Instructions to follow => For the data below, transcribe the part that opens with the line containing "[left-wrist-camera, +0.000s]" and closes with the line containing "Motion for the", exactly and with no pictures.

Start of Exercise data

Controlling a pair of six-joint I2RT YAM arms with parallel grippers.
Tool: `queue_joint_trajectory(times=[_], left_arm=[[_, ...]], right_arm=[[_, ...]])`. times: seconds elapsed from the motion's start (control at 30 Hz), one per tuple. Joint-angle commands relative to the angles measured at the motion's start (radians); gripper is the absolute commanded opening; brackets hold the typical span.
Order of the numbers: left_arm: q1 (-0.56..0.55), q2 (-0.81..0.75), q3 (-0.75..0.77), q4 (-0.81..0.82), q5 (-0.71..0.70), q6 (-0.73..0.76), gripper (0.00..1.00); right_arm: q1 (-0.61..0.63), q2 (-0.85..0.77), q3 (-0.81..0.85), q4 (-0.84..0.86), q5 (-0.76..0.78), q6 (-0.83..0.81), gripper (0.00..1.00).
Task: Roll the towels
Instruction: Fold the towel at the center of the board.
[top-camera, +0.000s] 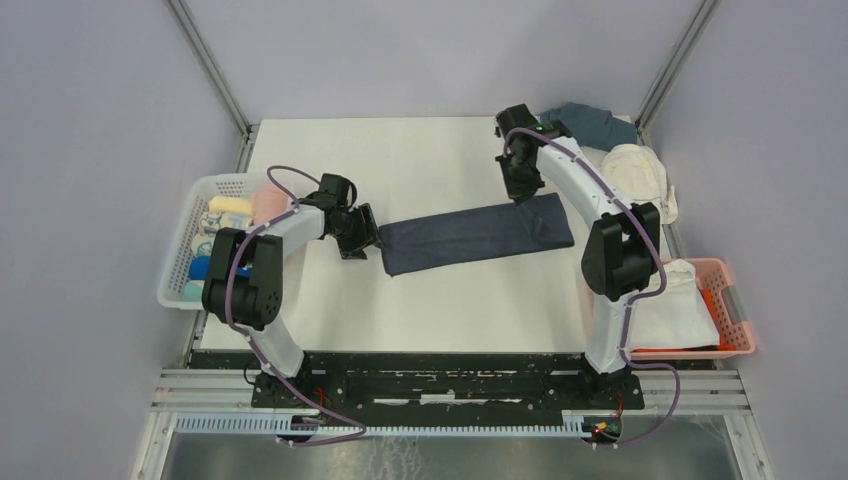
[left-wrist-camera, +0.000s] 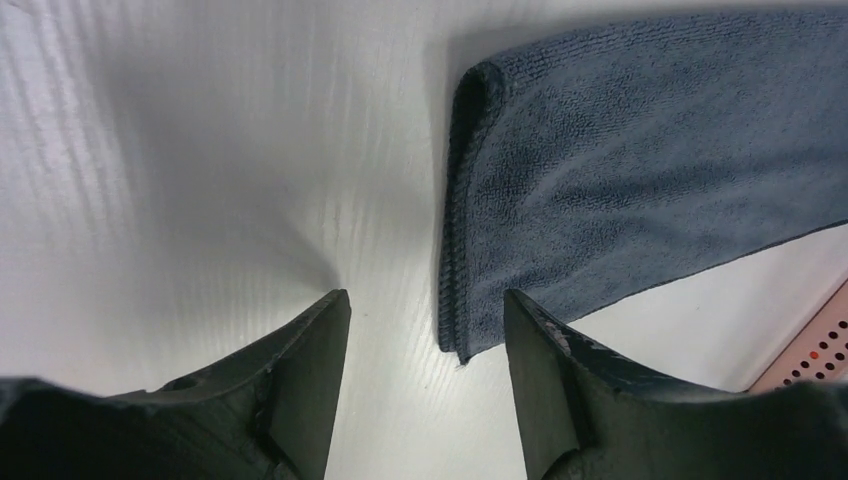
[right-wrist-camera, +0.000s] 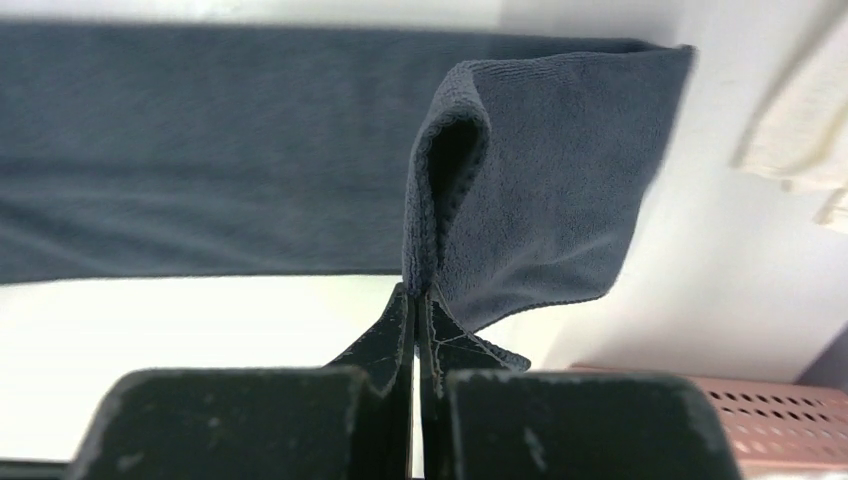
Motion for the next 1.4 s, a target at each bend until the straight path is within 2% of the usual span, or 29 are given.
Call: queue_joint_trajectory(times=[0.0, 0.33, 0.67, 1.37], left_arm=[[-0.007, 0.031, -0.021, 0.082, 0.087, -0.056, 0.63], [-0.014, 0.060, -0.050, 0.119, 0.127, -0.067, 0.45], [-0.022, 0.079, -0.061, 0.137, 0.141, -0.069, 0.26], [-0.027, 0.076, -0.067, 0.137, 0.136, -0.064, 0.23]], right_arm=[[0.102, -0.045, 0.023, -0.013, -0.087, 0.078, 0.02], [0.297, 0.049, 0.178, -0.033, -0.070, 0.212, 0.03], [0.404, 0.134, 0.305, -0.032, -0.014, 0.309, 0.05], [0.472, 0.228, 0.364, 0.073, -0.076, 0.429, 0.07]])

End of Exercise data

Solved exercise =>
[left-wrist-camera, +0.000s] 
[right-wrist-camera, +0.000s] 
Motion for the next 1.4 s, a target at each bend until the straight path is within 2% of the usual span, or 29 are given.

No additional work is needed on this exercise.